- Born: Sean Thompson Kleier 1987 (age 38–39) Louisville, Kentucky, US
- Occupation: Actor
- Years active: 2011-present

= Sean Kleier =

American actor (born 1987)

Sean Thompson Kleier (born 1987) is an American actor. He is primarily known for the role of Lex Von Weber in the situation comedy Odd Mom Out, Mikel in the satire series Happyish and appeared as Agent Stoltz in the 2018 superhero film Ant-Man and the Wasp.

==Biography==
Kleier grew up in Louisville, Kentucky, and was educated there at Kentucky Country Day School.
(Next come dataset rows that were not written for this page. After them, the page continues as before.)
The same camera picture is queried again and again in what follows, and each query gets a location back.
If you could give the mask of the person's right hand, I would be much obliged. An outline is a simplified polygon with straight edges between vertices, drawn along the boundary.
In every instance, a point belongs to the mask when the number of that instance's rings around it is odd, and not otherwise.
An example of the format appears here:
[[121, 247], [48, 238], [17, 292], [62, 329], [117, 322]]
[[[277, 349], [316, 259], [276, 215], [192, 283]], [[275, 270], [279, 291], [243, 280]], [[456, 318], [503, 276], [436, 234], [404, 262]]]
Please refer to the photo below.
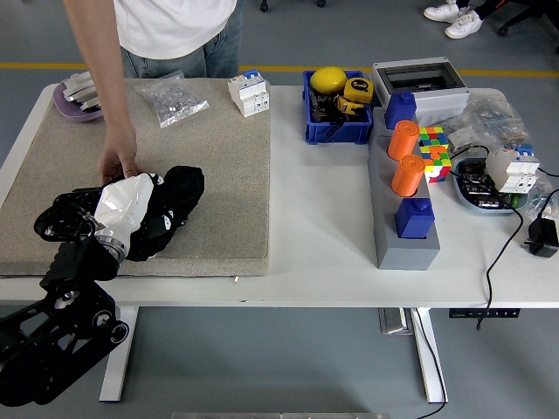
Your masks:
[[132, 125], [107, 126], [99, 162], [100, 182], [109, 183], [120, 175], [125, 178], [138, 175], [140, 169], [136, 165], [136, 153], [136, 132]]

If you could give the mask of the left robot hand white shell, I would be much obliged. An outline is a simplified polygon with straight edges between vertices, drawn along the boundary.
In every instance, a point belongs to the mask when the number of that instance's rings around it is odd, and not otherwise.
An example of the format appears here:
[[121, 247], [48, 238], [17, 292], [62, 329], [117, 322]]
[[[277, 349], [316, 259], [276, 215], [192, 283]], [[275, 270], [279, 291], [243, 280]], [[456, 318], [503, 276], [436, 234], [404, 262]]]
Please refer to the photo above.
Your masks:
[[155, 185], [162, 182], [163, 178], [155, 173], [142, 173], [107, 185], [93, 215], [102, 225], [95, 236], [116, 239], [128, 248], [131, 235], [139, 230], [147, 213]]

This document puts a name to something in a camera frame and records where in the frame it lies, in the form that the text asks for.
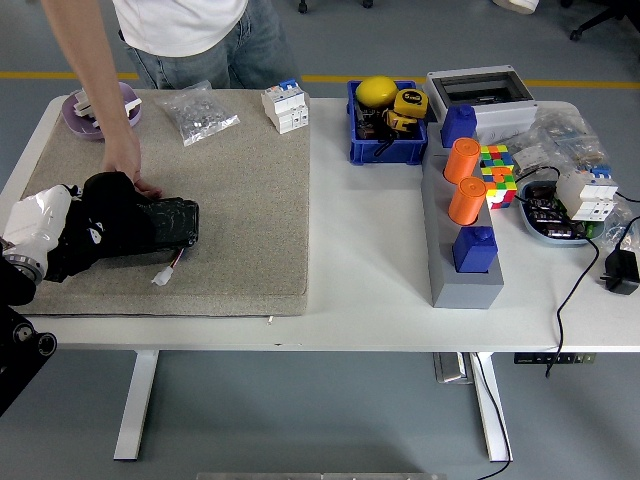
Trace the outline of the person's right hand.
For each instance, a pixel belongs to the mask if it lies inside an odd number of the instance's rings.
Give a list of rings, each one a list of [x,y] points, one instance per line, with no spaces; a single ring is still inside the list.
[[[103,170],[124,173],[136,191],[149,199],[162,197],[162,190],[142,178],[141,147],[133,131],[105,139]]]

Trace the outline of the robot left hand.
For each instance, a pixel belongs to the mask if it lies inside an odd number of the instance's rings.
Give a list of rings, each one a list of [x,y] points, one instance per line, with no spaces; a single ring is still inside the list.
[[[48,253],[58,246],[71,202],[81,192],[76,185],[59,184],[16,202],[2,235],[12,244],[6,255],[46,269]]]

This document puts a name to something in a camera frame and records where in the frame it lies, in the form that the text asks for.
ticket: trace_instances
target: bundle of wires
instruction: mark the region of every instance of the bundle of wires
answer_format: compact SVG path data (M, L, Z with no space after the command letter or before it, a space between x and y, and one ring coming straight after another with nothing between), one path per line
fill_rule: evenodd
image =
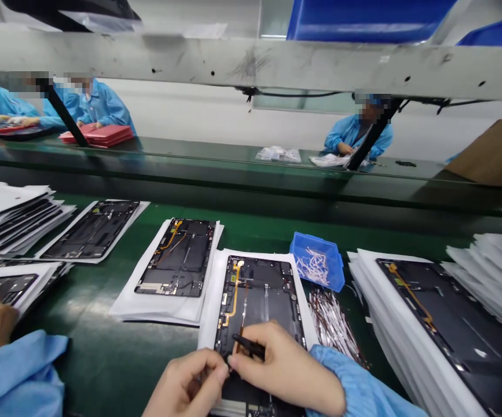
M334 292L313 288L309 294L309 307L320 344L344 353L368 369Z
M326 255L315 252L310 248L307 248L307 253L311 256L308 262L304 260L305 257L297 258L299 276L327 287L330 282L328 281Z

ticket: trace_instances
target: black support post
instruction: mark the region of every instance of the black support post
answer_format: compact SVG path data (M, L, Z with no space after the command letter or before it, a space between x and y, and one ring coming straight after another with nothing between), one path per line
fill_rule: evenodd
M65 104L60 100L58 94L56 93L56 90L54 90L54 83L50 82L48 78L37 78L36 84L40 87L41 92L44 93L48 101L50 101L50 104L52 105L54 110L56 110L61 120L65 123L65 126L71 132L71 134L77 141L77 144L80 147L89 146L87 139L85 139L85 137L79 130L79 127L73 120L73 117L71 117L71 115L67 111Z
M383 130L388 125L391 118L394 116L397 109L400 107L402 98L392 98L390 100L390 105L388 108L384 109L384 112L381 114L380 119L370 127L367 132L367 137L362 142L361 146L357 149L357 151L353 154L349 163L347 164L347 169L350 171L357 171L361 166L361 162L366 158L368 152L372 149Z

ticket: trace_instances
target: blue container
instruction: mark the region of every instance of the blue container
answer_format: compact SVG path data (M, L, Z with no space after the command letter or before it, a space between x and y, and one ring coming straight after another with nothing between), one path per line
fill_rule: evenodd
M293 235L293 242L291 242L290 245L290 252L295 257L295 262L298 258L301 258L304 263L309 263L312 256L307 253L307 248L326 255L329 282L327 288L340 292L345 284L345 277L343 276L343 260L342 256L339 254L338 245L316 236L295 232ZM299 274L299 277L311 281L307 277L301 276L301 274Z
M295 0L287 40L417 43L457 0Z

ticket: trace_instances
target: yellow flex cable
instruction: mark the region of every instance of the yellow flex cable
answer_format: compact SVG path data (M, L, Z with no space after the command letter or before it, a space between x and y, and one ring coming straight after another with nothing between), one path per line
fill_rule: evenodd
M436 328L432 324L432 316L430 315L428 310L426 308L424 308L424 306L420 303L420 301L417 299L417 297L415 297L413 291L411 291L411 288L409 287L409 284L407 282L405 282L405 280L397 272L397 266L395 264L390 264L390 267L388 269L390 270L390 272L392 274L396 275L400 279L400 281L403 283L404 287L411 294L411 297L413 297L413 299L417 302L418 306L423 309L424 314L426 314L426 317L423 318L423 320L426 322L426 324L428 324L432 328L433 331L436 332Z
M235 316L235 313L237 312L237 289L239 288L239 271L241 270L241 266L236 265L234 266L234 268L237 271L237 275L235 276L235 292L233 295L235 297L235 300L233 301L232 312L226 314L226 322L223 324L224 327L227 327L229 325L229 318Z
M166 246L161 247L160 250L164 250L164 249L169 248L169 246L171 245L171 242L174 240L175 234L177 233L177 229L179 229L179 226L181 226L182 223L183 223L183 220L180 220L179 223L177 223L177 226L175 227L174 232L171 234L170 241L168 242L168 244Z

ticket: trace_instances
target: cardboard box
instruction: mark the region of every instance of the cardboard box
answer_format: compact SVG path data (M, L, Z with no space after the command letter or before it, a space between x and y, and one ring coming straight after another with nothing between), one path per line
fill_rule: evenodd
M444 169L485 185L502 186L502 120L498 120Z

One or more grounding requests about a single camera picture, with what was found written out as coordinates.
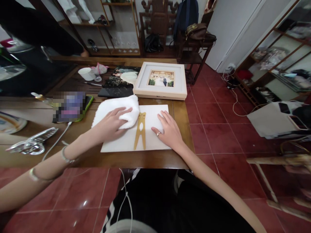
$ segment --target wooden clothespin
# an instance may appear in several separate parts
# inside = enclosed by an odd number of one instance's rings
[[[136,150],[137,147],[137,143],[138,143],[138,139],[140,137],[140,135],[143,138],[143,146],[144,146],[144,150],[146,149],[146,131],[145,131],[145,118],[146,118],[146,113],[139,113],[138,116],[138,124],[137,124],[137,129],[136,129],[136,138],[135,138],[135,142],[134,142],[134,150]],[[142,131],[140,131],[140,124],[143,124],[143,129]]]

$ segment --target backpack
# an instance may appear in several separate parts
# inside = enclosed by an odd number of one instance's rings
[[[163,46],[159,34],[150,34],[145,40],[145,52],[162,52]]]
[[[197,24],[198,21],[199,6],[197,0],[182,0],[177,10],[174,26],[174,40],[176,40],[177,29],[179,29],[181,33],[185,33],[188,26]]]

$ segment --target white picture frame
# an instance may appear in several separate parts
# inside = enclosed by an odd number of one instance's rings
[[[145,61],[135,82],[133,93],[142,98],[185,100],[187,97],[185,66]]]

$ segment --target white board
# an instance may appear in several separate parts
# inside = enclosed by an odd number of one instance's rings
[[[162,143],[156,134],[151,130],[151,127],[156,127],[163,133],[163,127],[157,114],[161,115],[162,111],[168,112],[168,105],[140,105],[140,112],[146,113],[145,131],[146,131],[146,150],[168,150],[170,147]],[[119,152],[119,151],[134,151],[134,142],[136,137],[138,121],[135,125],[128,129],[126,133],[119,139],[106,142],[101,148],[101,152]],[[142,136],[140,135],[135,151],[144,150]]]

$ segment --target wall outlet
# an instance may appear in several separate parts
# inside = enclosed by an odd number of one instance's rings
[[[231,73],[233,69],[235,69],[235,64],[230,63],[227,68],[224,70],[224,73]]]
He further studied at Bowdoin College before moving to New York and doing improv with the Upright Citizens Brigade.

A co-founder of the production and media strategy company Motiv Creative, Kleier and his brother Ryan create content for political advocacy groups, particularly Represent.Us, a non-profit working on grass roots corruption, campaign finance reform and electoral reform.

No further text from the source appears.